Raleigh starts 2022 as No. 3 hottest real estate market, according to Zillow
Raleigh rang in the new year with a new annual ranking by Zillow as the third-hottest housing market in the U.S. as the Triangle continues to remain a top spot for real estate nationally.
Zillow ranked Raleigh-Durham as No. 3 out of 50 U.S. metro areas for its heightened popularity and competitiveness among home buyers. A second North Carolina metro also made the top five, with Charlotte ranking fifth, according to the Zillow ranking released Tuesday.
Tampa and Jacksonville, Florida, were first and second in the ranking. San Antonio, Texas, ranked fourth.
The top five markets are “each buoyed by a combination of strong forecasted home value growth, strong economic fundamentals including high job growth, fast-moving inventory and plentiful likely buyers,” Zillow economist Treh Manhertz wrote.
“Additionally, these markets have historically not been particularly sensitive to rising mortgage interest rates or a slowing stock market — two risk factors for housing and the economy overall as the calendar turns.”
The current average home price in the Raleigh metro is $391,444, an increase of about 20% since May 2021, according to Zillow. The figure is not far off from the median price of real estate overall in Wake County: an all time high of $405,000, according to the Wake County Register of Deeds. That figure stems from median monthly prices of recorded transactions under $1 million, which includes the vast majority of housing market sales activity but also includes commercial property.

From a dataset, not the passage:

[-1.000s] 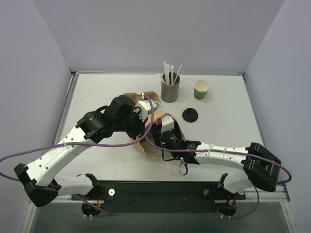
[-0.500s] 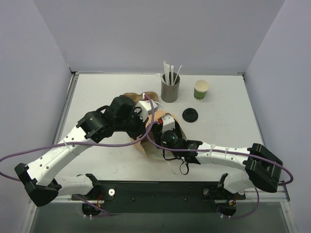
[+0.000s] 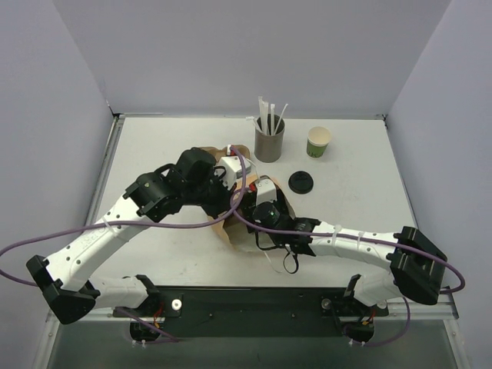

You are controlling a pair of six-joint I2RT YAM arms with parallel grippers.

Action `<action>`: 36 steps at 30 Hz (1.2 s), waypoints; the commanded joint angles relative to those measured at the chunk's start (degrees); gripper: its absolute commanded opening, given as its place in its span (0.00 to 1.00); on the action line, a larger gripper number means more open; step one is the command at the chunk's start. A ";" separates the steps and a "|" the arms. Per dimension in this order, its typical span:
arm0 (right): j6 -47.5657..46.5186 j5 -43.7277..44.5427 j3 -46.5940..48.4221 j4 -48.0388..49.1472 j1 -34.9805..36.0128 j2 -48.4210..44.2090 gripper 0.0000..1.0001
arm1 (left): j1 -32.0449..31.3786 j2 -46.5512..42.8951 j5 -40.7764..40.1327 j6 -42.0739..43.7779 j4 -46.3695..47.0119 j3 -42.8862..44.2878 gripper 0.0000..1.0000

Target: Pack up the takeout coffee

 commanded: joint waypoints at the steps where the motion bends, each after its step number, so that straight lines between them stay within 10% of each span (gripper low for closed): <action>1: 1.47 2.80 3.33 -4.25 -1.50 -0.34 0.74 | 0.85 1.20 2.45 -1.27 -5.94 2.26 0.00; 36: 1.56 3.23 14.23 -16.64 -1.14 0.89 0.91 | 8.76 5.95 5.17 -5.84 -11.47 9.47 0.00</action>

The online real estate site forecasts home values will rise nationally 23.7% through November 2022 from a current average of roughly $316,000.
Overall, data from real estate site Redfin shows current home prices in the City of Oaks have had a roughly 35% increase from January 2020 before the pandemic-fueled real estate frenzy, The News & Observer reported.
The Raleigh-Durham market was also ranked as a No. 2 “growth city” by U-Haul. One-way U-Haul truck arrivals to the region in 2021 were the second highest tracked in the country. Over half of all tracked one-way U-Haul traffic in the region last year were arriving customers moving in, according to a U-Haul news release.
Triangle affordability issues
The housing market in the Triangle has seen positive net increases in nearly every major metric since early 2020, when COVID-19 pandemic factors like limited housing supply, low interest rates and remote work galvanized the already booming market.
The upward trends have been a boon for homeowners but have also created challenges for first-time home buyers and raised affordability issues for Triangle residents.
In Raleigh neighborhoods near the downtown core, house prices have skyrocketed in recent years as developers have gentrified streets by tearing down homes and building $379,000 homes. In many instances, the long term process has pushed out longtime residents in historically Black areas and forever changed neighborhoods’ characters, The N&O reported previously.
Over half of North Carolina residents worry about making their rent or mortgage payments, according to an Elon University poll conducted last fall.
Of 1,234 residents surveyed, about 52% said they worried about affording housing costs to varying degrees; 27% said they were a little worried about missing a rent or mortgage payment in the past six months; 15% were somewhat worried; and 10% were very worried.